● **Dataset excerpts**
--*--

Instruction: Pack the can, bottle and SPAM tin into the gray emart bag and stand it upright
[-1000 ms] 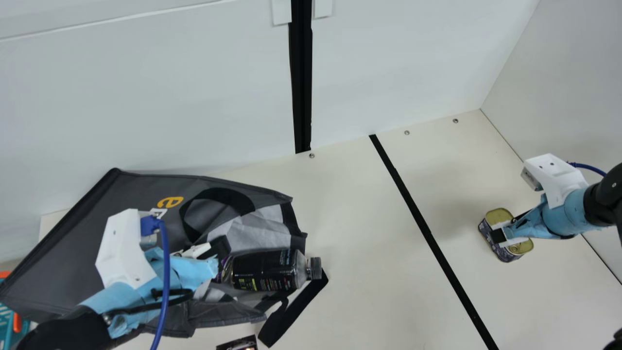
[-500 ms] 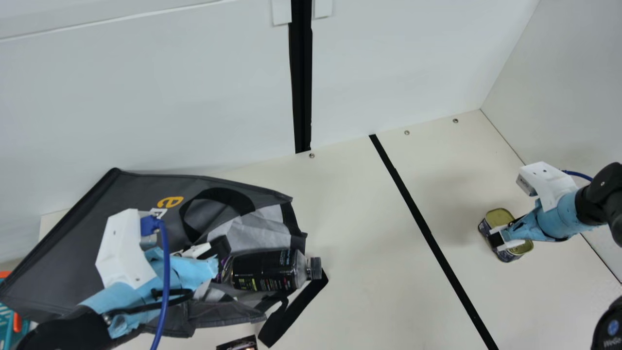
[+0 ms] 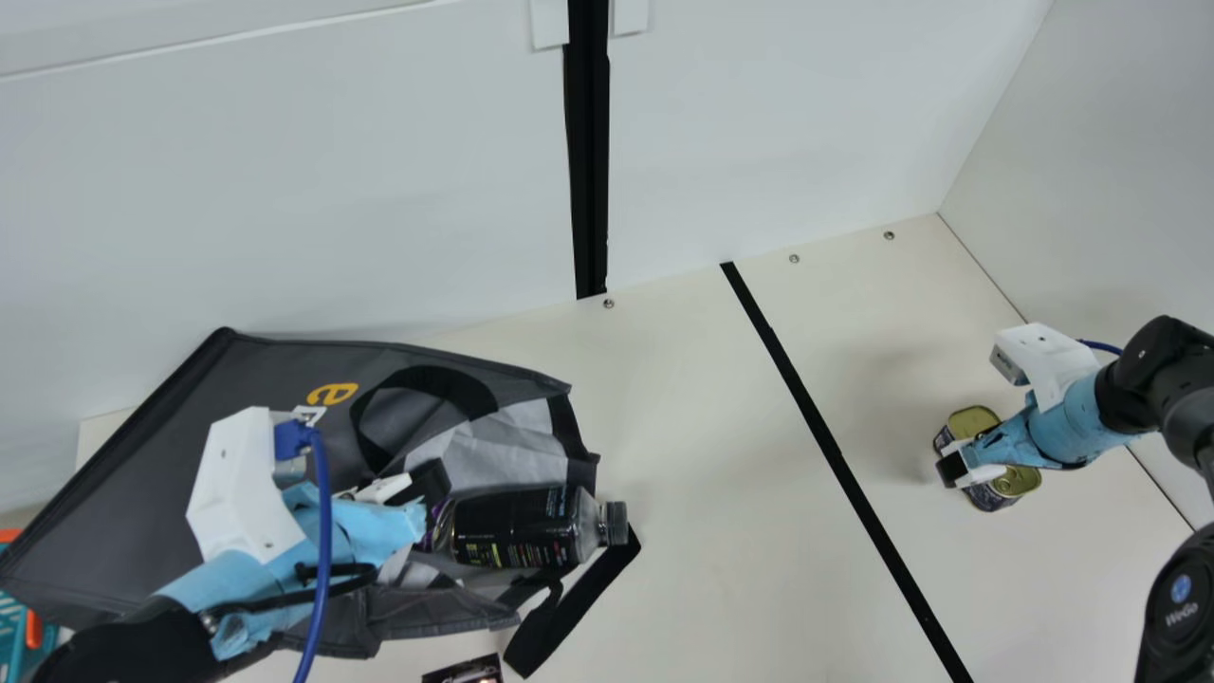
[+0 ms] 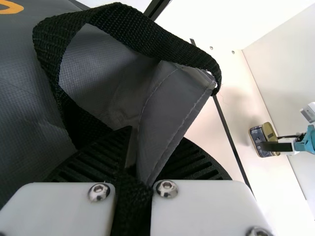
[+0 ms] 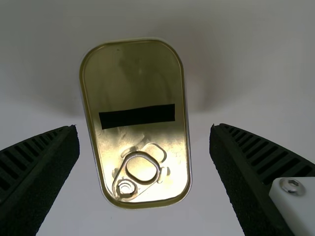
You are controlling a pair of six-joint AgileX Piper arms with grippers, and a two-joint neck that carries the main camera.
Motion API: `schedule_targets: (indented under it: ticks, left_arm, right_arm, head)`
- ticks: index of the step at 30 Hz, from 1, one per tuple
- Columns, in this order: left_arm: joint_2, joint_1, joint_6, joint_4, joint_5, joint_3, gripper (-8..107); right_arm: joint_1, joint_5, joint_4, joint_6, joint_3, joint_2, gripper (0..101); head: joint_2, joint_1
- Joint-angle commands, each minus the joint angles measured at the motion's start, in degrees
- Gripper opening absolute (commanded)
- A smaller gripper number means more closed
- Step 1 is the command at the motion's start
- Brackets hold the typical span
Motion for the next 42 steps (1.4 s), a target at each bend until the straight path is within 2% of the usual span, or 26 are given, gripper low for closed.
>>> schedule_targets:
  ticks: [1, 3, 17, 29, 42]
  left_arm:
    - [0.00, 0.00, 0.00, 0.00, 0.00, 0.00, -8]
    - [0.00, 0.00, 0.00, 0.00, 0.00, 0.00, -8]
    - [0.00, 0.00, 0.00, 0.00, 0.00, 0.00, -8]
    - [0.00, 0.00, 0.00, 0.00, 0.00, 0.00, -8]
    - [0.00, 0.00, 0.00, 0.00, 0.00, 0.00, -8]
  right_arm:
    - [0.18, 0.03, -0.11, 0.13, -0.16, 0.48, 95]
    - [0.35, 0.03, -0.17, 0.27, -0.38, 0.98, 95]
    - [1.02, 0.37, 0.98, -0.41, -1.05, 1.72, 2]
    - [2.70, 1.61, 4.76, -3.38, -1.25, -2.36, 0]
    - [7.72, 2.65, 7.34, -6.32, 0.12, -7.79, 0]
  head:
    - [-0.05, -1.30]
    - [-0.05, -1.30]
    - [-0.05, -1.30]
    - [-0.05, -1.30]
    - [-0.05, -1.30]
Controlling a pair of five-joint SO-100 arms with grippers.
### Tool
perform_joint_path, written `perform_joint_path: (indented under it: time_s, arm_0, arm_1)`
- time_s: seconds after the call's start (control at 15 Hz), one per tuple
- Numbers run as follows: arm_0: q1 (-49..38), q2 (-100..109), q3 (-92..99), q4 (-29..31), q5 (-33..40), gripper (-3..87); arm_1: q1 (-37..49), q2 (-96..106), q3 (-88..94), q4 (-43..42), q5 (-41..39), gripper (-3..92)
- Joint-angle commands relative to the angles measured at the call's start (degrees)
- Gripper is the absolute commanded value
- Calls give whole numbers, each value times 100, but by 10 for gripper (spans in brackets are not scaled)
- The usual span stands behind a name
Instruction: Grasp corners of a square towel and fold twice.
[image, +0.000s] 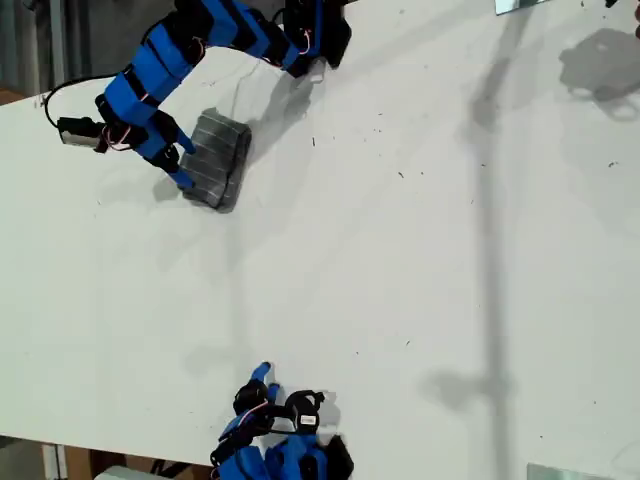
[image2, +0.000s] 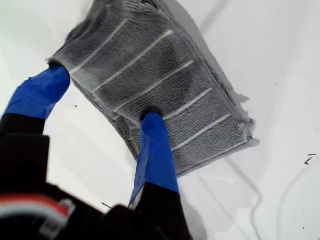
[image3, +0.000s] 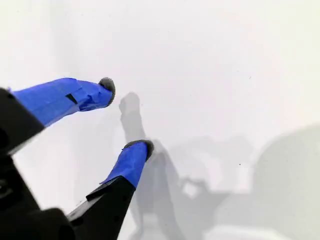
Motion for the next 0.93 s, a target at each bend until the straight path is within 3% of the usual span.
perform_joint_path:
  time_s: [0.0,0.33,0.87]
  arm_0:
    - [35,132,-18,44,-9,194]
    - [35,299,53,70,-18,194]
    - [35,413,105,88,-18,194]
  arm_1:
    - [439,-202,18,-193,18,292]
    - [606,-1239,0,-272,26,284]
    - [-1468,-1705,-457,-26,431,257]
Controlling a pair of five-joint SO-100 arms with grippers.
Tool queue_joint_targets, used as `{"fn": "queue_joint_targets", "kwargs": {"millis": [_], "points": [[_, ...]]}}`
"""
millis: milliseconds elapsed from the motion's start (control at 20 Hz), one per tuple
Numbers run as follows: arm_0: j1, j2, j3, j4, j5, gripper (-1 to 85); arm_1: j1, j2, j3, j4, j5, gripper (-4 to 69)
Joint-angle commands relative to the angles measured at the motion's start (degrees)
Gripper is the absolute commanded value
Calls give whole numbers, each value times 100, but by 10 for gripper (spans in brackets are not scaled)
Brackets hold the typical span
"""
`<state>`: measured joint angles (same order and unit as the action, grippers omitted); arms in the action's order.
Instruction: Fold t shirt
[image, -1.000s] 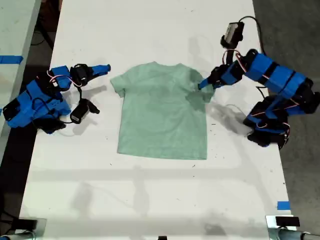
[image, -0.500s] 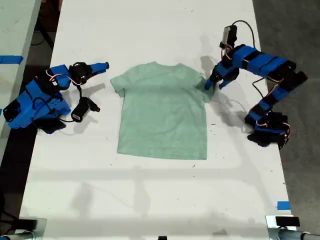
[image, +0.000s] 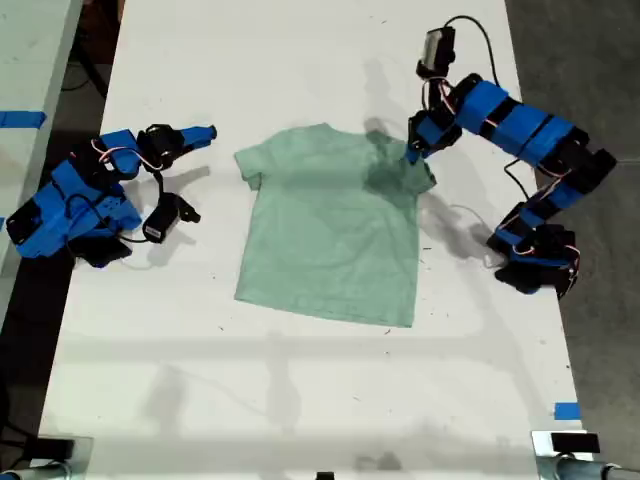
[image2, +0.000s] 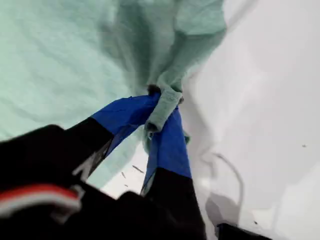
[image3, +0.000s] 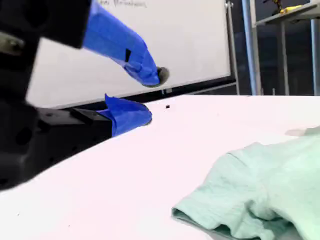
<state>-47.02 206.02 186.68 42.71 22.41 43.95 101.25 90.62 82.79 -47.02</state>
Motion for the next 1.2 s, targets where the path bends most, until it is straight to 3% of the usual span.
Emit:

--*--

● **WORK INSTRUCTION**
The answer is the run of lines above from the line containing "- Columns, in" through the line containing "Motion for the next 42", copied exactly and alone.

● **ANSWER TO THE PROBLEM**
- Columns, in this order: left_arm: joint_2, joint_1, joint_6, joint_4, joint_5, joint_3, gripper (-8..107); right_arm: joint_1, joint_5, joint_4, joint_6, joint_3, joint_2, gripper (0..101); head: joint_2, joint_1
- Joint-angle commands, each minus the joint angles measured at the motion's start, in degrees
- Gripper opening absolute (commanded)
- A smaller gripper number means more closed
- Step 1 is the command at the motion's start
- Brackets hold the typical span
Motion for the next 42 steps (1.4 s), a target at each bend until the straight path is within 2% of the usual span, or 26 are given, gripper low for closed.

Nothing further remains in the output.